▶ _Exercise aim_:
Repeat the data below with no changes.

▶ _Data section_:
=== Begin Enclosure ===
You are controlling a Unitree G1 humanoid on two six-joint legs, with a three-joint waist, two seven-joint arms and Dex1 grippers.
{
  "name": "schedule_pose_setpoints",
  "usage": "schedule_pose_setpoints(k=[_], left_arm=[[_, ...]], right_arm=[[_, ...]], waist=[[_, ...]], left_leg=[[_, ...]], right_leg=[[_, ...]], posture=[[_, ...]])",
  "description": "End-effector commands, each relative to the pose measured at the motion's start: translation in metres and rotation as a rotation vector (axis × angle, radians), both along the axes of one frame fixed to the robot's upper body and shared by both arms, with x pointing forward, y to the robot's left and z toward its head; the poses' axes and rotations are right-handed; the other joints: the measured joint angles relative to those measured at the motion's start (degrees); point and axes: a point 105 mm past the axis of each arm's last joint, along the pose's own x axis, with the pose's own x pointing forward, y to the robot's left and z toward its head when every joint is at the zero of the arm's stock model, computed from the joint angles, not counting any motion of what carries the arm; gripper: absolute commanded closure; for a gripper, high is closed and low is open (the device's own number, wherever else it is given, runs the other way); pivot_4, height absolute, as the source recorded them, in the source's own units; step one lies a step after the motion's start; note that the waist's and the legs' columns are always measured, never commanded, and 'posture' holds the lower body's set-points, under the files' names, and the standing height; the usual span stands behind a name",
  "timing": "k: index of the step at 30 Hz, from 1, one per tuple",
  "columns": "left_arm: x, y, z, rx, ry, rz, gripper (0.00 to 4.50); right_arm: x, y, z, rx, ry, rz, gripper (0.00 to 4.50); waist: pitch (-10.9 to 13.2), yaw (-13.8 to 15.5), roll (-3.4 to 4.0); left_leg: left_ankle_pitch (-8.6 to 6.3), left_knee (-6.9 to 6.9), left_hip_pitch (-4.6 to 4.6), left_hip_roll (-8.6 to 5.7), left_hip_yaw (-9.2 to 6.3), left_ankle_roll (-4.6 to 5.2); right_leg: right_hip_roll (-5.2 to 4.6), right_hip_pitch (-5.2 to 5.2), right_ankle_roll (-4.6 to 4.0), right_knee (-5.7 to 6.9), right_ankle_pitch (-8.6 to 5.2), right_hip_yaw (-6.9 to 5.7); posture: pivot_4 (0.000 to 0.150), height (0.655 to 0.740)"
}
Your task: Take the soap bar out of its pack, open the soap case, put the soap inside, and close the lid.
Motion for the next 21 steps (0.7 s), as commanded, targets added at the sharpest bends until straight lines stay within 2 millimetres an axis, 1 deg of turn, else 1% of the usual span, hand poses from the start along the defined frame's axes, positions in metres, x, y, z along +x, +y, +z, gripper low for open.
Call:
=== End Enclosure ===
▶ _Response area_:
You are controlling a Unitree G1 humanoid on two six-joint legs, with a three-joint waist, two seven-joint arms and Dex1 grippers.
{
  "name": "schedule_pose_setpoints",
  "usage": "schedule_pose_setpoints(k=[_], left_arm=[[_, ...]], right_arm=[[_, ...]], waist=[[_, ...]], left_leg=[[_, ...]], right_leg=[[_, ...]], posture=[[_, ...]])",
  "description": "End-effector commands, each relative to the pose measured at the motion's start: translation in metres and rotation as a rotation vector (axis × angle, radians), both along the axes of one frame fixed to the robot's upper body and shared by both arms, with x pointing forward, y to the robot's left and z toward its head; the poses' axes and rotations are right-handed; the other joints: the measured joint angles relative to those measured at the motion's start (degrees); point and axes: a point 105 mm past the axis of each arm's last joint, along the pose's own x axis, with the pose's own x pointing forward, y to the robot's left and z toward its head when every joint is at the zero of the arm's stock model, computed from the joint angles, not counting any motion of what carries the arm; gripper: absolute commanded closure; for a gripper, high is closed and low is open (the device's own number, wherever else it is given, runs the other way); pivot_4, height absolute, as the source recorded them, in the source's own units; step one lies a step after the motion's start; note that the waist's and the legs' columns are always measured, never commanded, and 'posture' holds the lower body's set-points, under the files' names, and the standing height; the usual span stands behind a name",
  "timing": "k: index of the step at 30 Hz, from 1, one per tuple",
  "columns": "left_arm: x, y, z, rx, ry, rz, gripper (0.00 to 4.50); right_arm: x, y, z, rx, ry, rz, gripper (0.00 to 4.50); waist: pitch (-10.9 to 13.2), yaw (-13.8 to 15.5), roll (-3.4 to 4.0); left_leg: left_ankle_pitch (-8.6 to 6.3), left_knee (-6.9 to 6.9), left_hip_pitch (-4.6 to 4.6), left_hip_roll (-8.6 to 5.7), left_hip_yaw (-9.2 to 6.3), left_ankle_roll (-4.6 to 5.2); right_leg: right_hip_roll (-5.2 to 4.6), right_hip_pitch (-5.2 to 5.2), right_ankle_roll (-4.6 to 4.0), right_knee (-5.7 to 6.9), right_ankle_pitch (-8.6 to 5.2), right_hip_yaw (-6.9 to 5.7); posture: pivot_4 (0.000 to 0.150), height (0.655 to 0.740)"
}
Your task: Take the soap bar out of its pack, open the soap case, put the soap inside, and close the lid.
Motion for the next 21 steps (0.7 s), as commanded, targets added at the sharpest bends until straight lines stay within 2 millimetres an axis, 1 deg of turn, else 1% of the usual span, hand poses from the start along the defined frame's axes, positions in metres, x, y, z along +x, +y, +z, gripper low for open.
Call:

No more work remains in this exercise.